Il D.L. Sviluppo stabilisce una fascia di rispetto unica per le attività di ricerca ed estrazione off-shore, ma riconosce una proroga a concessioni scadute e l’autorizzazione di domande che non hanno concluso l’iter

A confermare il forte interesse dell’attuale governo per le estrazioni di idrocarburi è subentrato l’art. 35 del D.L. 83 del 22 giugno 2012, il c.d. decreto “crescita”. Già nel gennaio scorso, le bozze del  Decreto liberalizzazioni, contenevano un articolo che, andava a modificare una norma fondamentale per la tutela delle aree marine protette e del patrimonio costiero italiano, inserita nel codice dell’ambiente soltanto nel 2010. L’art. 6 c. 17 del d.lgs 152/06 stabilisce che all’interno del perimetro delle aree marine e costiere a qualsiasi titolo protette per scopi di tutela ambientale, sono vietate le attività di ricerca, di prospezione nonché di coltivazione degli idrocarburi liquidi e gassosi in mare. Lo scopo della norma è la tutela dell’ambiente e dell’ecosistema, anche per le zone di mare poste entro dodici miglia marine dal perimetro esterno delle suddette aree marine e costiere protette, oltre che per i soli idrocarburi liquidi nella fascia marina compresa entro cinque miglia dalle linee di base delle acque territoriali lungo l’intero perimetro costiero nazionale. Al di fuori delle medesime aree, le suddette attività sono autorizzate previa sottoposizione a procedura di VIA, sentito il parere degli enti locali posti in un raggio di dodici miglia dalle aree marine e costiere interessate dalle attività sopra menzionate. La norma del decreto liberalizzazioni ribadiva il divieto di svolgere attività di ricerca, prospezione e coltivazione di idrocarburi liquidi e gassosi all’interno di aree marine protette (da individuare con decreto del Ministero dell’Ambiente); in caso di istituzione di una nuova area marina protetta, le concessioni già rilasciate non avrebbero perso efficacia. Inoltre era previsto che poteva rilasciarsi il titolo abilitativi prima dell’inserimento nell’elenco delle aree sottoposte a divieto. La norma, come noto, fu subito criticata dalle associazioni ambientaliste e da diverse regioni e non fu più inserita nel decreto liberalizzazioni.

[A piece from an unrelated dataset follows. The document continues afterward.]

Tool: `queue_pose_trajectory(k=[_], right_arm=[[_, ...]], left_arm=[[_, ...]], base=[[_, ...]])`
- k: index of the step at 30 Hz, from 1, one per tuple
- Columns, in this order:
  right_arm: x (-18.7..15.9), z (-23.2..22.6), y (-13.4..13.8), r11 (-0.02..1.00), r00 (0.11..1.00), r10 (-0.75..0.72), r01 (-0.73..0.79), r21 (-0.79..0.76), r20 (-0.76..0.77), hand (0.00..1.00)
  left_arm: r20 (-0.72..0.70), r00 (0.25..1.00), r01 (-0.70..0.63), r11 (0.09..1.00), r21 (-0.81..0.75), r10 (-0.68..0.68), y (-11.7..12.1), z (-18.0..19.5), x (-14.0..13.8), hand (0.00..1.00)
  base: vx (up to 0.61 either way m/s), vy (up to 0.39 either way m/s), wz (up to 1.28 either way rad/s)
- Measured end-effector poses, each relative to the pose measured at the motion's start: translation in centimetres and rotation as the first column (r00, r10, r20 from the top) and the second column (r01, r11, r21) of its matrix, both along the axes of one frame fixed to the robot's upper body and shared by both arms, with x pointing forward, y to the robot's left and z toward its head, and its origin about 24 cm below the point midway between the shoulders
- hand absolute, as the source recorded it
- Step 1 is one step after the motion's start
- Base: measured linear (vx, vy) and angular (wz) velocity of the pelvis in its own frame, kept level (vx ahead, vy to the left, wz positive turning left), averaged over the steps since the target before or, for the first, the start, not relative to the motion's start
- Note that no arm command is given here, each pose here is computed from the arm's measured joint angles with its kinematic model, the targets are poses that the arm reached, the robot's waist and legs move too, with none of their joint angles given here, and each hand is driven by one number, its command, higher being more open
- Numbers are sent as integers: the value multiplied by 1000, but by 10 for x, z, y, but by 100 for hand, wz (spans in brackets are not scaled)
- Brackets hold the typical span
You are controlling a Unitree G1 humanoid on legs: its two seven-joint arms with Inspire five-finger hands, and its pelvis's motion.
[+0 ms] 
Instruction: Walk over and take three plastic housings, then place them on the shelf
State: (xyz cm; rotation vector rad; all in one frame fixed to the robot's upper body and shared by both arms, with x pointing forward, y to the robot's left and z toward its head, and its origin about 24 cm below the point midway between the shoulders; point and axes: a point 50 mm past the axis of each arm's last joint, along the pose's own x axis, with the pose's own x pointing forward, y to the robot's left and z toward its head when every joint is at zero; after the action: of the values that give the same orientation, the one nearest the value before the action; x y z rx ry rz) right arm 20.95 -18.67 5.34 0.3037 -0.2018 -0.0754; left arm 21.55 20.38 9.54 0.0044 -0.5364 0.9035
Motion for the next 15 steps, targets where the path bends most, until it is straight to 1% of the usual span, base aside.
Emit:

L’art 35 del D.L. Crescita torna a modificare l’art. 6 comma 16 del d. lgs 152/06 prevedendo che all’interno del perimetro delle aree marine e costiere a qualsiasi titolo protette per scopi di tutela ambientale, in virtù di leggi nazionali, regionali o in attuazione di atti e convenzioni internazionali sono vietate le attività di ricerca, di prospezione nonché di coltivazione di idrocarburi liquidi e gassosi in mare. Il divieto è inoltre stabilito per le zone di mare poste entro dodici miglia dalla costa lungo l’intero perimetro costiero nazionale e dal perimetro esterno delle suddette aree marine e costiere protette, fatti salvi i procedimenti concessori in corso alla data di entrata in vigore del decreto legislativo 29 giugno 2010 n. 128 ed i procedimenti autorizzatori e concessori conseguenti e connessi, nonché l’efficacia dei titoli abilitativi già rilasciati alla medesima data, anche ai fini della esecuzione delle attività di ricerca, sviluppo e coltivazione da autorizzare nell’ambito dei titoli stessi, delle eventuali relative proroghe e dei procedimenti autorizzatori e concessori conseguenti e connessi. Le attività sono sottoposte a procedura di valutazione di impatto ambientale, sentito il parere degli enti locali posti in un raggio di dodici miglia dalle aree marine e costiere interessate dalle attività.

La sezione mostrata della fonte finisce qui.